Я не знаю, когда ещё мы гоготали громче. А Игорёша требовал застенографировать монолог. Что ж, я исполняю его просьбу.



6.


Гениальным быть просто, но страшно. Вот о чём кричали, о чём колдовали тогда. Тося вычитала, что великий Илья Репин — как будто земной, понятный (тут очки Тоси пили Кашалота) — на персональной выставке бежал по залам — прыгучий старикашка с глазками бухгалтера — и только кашлял уезжающим за спину своим картинам — «бездарность! бездарность!» — а великий Врубель не только семь раз переписывал «Демона», но разрезал картины портновскими ножницами (Тося снова пила Кашалота) на десятки кусочков. Бросить благополучие, как Гоген, оскорбить родного отца, как Сальвадор Дали («Дали — фуфло!» — гундел Игорёша), стать алкоголиком, как Саврасов, неудачником с женским полом, как Левитан... «Зато у нашего, так сказать, начинающего типтю гения... типтю-типтю, — отпивая портвешок, Машка Палатник облапала губами стакан, — всё типтю, правда?..»

Муся после куковала: у него бывают бессонницы («От ацетона, а он говорит: творческий кризис... навечно»), холодеют ноги («Наверное, как у трупа, но я, в отличие от Ксеньюшки, не паталогоанатом, хотя бицепсы у него баттерфляистые, а волос на ногах — хо-хо-хо — девочки, простите, я подглядела, больше, чем у грузина» — «Не подглядела, — поправляла Машка Палатник, — а подсчитала»), он мог — такое наблюдали многие, кто оставался у них с ночёвкой, — вскочить в пять утра (то есть попросту не заснув) и соскабливать краску с холстов — «Персексионисм, — произносил умное слово грек, — приснак хения» — между прочим, грек, когда Кашалот стал популярен, удачно сбыл десятка два ранних работ «хения». И кто скажет, что у грека не было чутья? Во всяком случае, коммерческого. «Я буту давять кюшать дисити юношам, — делился своей экономической программой грек, — и только атин станит свесдой! Но, — грек сглатывал хурму (т.е. он её не сглатывал, но у него было такое выражение, как будто он сглатывал). — И скасите, что я осибаюс?»

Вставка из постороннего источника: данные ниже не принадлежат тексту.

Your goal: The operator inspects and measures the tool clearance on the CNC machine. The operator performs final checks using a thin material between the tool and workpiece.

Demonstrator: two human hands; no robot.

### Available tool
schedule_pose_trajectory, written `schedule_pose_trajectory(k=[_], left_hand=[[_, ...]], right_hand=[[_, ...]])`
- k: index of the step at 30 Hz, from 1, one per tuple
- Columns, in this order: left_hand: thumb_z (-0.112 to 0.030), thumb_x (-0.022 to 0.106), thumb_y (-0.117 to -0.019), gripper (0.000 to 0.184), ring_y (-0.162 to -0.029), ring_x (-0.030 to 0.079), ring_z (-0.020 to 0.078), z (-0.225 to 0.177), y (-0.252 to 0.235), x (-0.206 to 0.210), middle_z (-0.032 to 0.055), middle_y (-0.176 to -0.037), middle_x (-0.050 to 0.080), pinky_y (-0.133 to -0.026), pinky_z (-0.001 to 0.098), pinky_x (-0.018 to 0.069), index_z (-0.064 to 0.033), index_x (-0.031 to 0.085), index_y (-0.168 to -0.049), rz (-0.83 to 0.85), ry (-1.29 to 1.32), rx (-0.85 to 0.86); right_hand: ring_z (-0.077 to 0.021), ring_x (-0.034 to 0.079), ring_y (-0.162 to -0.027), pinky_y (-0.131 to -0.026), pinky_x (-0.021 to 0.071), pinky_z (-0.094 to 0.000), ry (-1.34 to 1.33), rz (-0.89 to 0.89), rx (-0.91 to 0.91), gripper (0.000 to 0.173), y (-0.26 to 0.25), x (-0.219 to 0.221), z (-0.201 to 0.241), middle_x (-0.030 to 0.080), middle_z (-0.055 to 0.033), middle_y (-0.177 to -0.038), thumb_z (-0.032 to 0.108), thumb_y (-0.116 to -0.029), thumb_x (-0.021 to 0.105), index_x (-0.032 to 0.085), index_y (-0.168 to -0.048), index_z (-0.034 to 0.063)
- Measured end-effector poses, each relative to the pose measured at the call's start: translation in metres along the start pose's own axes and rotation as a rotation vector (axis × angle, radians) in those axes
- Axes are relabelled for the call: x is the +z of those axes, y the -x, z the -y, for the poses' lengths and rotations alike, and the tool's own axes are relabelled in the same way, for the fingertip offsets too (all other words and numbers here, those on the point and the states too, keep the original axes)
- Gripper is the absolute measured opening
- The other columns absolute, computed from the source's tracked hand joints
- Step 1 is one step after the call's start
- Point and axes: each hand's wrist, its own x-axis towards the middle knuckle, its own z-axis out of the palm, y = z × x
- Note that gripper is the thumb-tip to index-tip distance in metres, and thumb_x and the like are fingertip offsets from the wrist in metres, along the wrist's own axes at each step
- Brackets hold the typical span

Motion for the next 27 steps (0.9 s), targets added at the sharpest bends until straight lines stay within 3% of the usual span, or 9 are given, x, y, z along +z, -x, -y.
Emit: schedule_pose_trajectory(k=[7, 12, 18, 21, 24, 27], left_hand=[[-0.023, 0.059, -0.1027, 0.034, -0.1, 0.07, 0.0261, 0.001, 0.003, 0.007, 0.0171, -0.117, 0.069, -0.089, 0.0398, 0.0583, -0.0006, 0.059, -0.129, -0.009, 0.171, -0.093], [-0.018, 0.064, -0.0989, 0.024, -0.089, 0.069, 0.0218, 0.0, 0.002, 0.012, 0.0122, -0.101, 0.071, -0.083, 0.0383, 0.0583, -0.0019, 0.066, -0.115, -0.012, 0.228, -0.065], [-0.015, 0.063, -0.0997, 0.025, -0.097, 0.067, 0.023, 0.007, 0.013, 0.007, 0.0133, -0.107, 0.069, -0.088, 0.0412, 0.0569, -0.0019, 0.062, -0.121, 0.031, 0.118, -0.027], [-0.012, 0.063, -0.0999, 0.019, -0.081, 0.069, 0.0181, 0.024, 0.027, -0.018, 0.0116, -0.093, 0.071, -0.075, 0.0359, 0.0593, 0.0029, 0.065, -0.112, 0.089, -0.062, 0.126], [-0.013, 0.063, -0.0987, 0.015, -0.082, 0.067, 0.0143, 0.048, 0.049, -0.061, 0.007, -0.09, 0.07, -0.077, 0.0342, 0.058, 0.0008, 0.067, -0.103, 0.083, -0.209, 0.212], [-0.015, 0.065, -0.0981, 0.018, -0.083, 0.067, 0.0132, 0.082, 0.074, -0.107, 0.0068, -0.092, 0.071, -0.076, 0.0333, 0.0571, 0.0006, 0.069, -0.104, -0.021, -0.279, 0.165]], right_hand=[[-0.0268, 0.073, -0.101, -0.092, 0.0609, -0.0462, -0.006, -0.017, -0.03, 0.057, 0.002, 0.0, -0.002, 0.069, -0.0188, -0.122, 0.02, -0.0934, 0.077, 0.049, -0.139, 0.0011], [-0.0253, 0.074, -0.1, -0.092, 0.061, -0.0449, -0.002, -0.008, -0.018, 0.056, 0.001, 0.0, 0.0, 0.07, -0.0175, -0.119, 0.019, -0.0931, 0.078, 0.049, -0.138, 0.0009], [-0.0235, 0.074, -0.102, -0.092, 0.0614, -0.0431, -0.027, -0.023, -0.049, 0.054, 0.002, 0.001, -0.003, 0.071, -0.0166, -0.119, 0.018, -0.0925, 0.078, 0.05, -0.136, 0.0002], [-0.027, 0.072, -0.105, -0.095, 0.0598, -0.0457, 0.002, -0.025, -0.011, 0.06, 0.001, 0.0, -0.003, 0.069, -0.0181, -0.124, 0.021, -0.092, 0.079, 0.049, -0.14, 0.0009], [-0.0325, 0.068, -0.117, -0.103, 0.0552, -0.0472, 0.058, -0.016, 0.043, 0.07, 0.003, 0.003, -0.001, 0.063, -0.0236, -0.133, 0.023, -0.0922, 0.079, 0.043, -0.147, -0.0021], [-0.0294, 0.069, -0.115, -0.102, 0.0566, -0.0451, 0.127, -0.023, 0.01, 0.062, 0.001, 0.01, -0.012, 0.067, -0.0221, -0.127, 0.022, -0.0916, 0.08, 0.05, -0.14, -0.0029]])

«Хении» обитали на даче в Малаховке — но тоже мне дача! — комната, коридорчик, который грек выдавал за комнату (там неверный шажок — и не жди меня мама, слетишь в погреб), и веранда, где даже люди стандартного роста бились головой о потолок, если, конечно, не соглашались передвигаться в позе кенгуру. Я не беру в расчёт сплюснутый чердак, где приходилось сосуществовать с обществом демографически неутомимых мышей. Хорошо было в жару, летом, — художники спали в шезлонгах и раскладушках под изгнившими яблонями — вернее, художники и их божественные (так медоточил грек) подруги. Теперь даже фильм сняли про ту дачу. Приезжали французы. Ещё бы — в разные годы в Малаховке приют получили: Алексис Хрипатый (его с восторгом открыл парижской публике сам Люк Гопиду в 1991-м, на фоне телетрансляций из Москвы с танками и борьбой за свободу — Алексис — как символ этой борьбы), Сережа Машик (а вот его, увы, никто не открыл — он зарисовывал сотни вариантов одного сюжета — «Ворона на одинокой ели»), Ярослав Беренбойм — я уже вспомнил его — недавно в Эрмитаже была выставка инсталляций из «сантехнических крантов» — обыкновенный шланг, толкует Беренбойм, обладает гиперсимволизмом — это и круговорот времени — змея, кусающая свой хвост, но это и путь-дао (при распрямлённом), это история цивилизаций, поднимающаяся по спирали, но также мотив религаре — связь с мировым разумом — а что же символизирует душевая лейка? Оплодотворяющее начало, то есть начало творчества. «Источник один, — поясняет Беренбойм, — шланг — но путей множество, я, например, ощущаю склонность к буддизму».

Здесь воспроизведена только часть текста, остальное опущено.